With the price of gas making the once bargain travel option of the American road trip an expensive vacation, here’s a vicarious way of hitting the road without leaving your living room or filling up your gas tank. Living Room Road Trips is now running on MSN. Here are a few travel options from the piece:
Going It Alone
You don’t have to pair up or pile in to hit the road. The solo journey can be just as illuminating. Richard Farnsworth is a kind of septuagenarian Easy Rider on a John Deere riding mower, putt-putting across two states to see his estranged brother in The Straight Story, a gently and sweetly offbeat odyssey from David Lynch. It’s the director’s only G-rated, family-friendly film, and as affectionate a tour of the American heartland as you’ll find, filled with oddball moments of weirdness and wonder and grounded by the withered wisdom and reflexive generosity of Farnsworth’s frail but firm old codger. Bill Murray takes a different kind of family trip in Broken Flowers. He’s an aging Don Juan trying to find the son he never knew he had by revisiting his old lovers. As in most road movies, he learns more about himself than the object of his search, and the film becomes a bittersweet tour of what might have been but for his inability to commit to anyone in his life. The journey to self is even more awkward in About Schmidt, with Jack Nicholson as a repressed widower who hits the road to stop his daughter from marrying a doofus and meets a cross-section of America along the way — and unerringly fails to connect with anyone.
We’re on the Road to Nowhere
Not all journeys end up where they’re supposed to … or anywhere at all.

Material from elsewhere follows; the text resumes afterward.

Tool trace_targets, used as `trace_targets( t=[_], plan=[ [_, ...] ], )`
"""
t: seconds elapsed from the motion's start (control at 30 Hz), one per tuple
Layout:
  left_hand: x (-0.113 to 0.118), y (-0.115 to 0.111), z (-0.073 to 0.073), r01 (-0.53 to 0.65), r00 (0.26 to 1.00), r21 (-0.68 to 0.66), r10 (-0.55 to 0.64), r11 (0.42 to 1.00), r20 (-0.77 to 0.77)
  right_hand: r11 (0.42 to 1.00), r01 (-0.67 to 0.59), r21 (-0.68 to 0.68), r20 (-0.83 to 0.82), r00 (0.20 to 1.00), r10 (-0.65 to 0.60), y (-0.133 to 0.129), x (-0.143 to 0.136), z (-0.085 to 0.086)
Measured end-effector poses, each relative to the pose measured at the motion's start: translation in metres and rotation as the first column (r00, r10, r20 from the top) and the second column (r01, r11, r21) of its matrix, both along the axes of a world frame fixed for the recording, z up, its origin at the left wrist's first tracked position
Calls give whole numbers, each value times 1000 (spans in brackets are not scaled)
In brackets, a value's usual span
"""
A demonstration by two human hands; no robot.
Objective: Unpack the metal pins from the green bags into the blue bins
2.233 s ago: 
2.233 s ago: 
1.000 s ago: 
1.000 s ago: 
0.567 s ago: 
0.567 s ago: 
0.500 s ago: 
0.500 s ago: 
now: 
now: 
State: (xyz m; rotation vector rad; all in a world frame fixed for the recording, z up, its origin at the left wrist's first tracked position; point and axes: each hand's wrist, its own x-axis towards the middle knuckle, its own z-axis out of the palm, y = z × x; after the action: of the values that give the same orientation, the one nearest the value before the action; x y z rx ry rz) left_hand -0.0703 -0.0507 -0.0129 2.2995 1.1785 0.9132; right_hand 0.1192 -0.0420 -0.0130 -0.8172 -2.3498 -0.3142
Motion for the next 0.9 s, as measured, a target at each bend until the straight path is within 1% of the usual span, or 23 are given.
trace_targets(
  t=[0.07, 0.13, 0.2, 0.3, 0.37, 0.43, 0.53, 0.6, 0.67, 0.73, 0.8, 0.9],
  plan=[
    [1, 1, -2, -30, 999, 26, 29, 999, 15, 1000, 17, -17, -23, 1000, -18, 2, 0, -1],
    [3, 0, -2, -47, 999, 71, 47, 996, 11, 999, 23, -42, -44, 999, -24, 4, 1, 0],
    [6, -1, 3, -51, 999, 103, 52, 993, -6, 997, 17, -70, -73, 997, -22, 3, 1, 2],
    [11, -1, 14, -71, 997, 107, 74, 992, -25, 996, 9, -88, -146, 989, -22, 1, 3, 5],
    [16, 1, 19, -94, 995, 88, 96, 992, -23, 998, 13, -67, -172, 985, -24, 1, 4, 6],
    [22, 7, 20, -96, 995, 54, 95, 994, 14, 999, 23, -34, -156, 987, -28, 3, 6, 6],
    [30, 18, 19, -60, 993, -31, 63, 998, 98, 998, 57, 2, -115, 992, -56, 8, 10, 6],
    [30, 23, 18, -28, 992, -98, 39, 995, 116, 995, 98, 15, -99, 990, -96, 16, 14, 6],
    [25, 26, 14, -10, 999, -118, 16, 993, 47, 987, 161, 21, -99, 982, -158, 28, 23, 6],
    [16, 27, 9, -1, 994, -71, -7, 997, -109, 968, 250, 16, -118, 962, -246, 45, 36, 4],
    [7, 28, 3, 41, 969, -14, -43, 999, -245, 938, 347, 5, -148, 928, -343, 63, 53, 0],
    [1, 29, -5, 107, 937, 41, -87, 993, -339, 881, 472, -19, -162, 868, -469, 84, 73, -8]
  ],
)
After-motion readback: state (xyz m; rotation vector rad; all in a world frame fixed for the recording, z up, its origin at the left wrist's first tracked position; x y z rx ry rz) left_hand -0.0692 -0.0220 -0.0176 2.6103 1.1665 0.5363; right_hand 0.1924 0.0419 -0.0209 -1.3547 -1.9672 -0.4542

Two-Lane Blacktop, the great American existential road movie, ostensibly follows a cross-country contest between a pair of street racers (James Taylor and Dennis Wilson), who live out of their stripped-down, primer-gray Chevy, and a middle-aged drifter (Warren Oates) in a GTO, who spins a new story for every passenger he picks up. To call them gypsies is to romanticize their hollow lives; these guys are disconnected from everything except their ride as they drift through the back roads of America, living from bet to bet. These roads go everywhere and lead nowhere. They could be the children of Barry Newman, the “last free man on Earth,” in Vanishing Point, another car film as existential allegory. This one revels in the doomed romance of the loner renegade flouting conservative law and thumbing his nose at “the man” (all those state troopers determined to end his ride on the freedom road), and Newman is appropriately blank and taciturn as the world-weary hero, popping amphetamines as he speeds through that now awfully familiar Southwest desert landscape. What is it about the desert and existential crisis? A lot less weighty and far more droll is Stranger Than Paradise, Jim Jarmusch‘s lovingly photographed travelogue of urban blight, industrial blah and rural nothingness. “You know, it’s funny,” remarks an underwhelmed traveling buddy. “You come to someplace new and everything looks just the same.”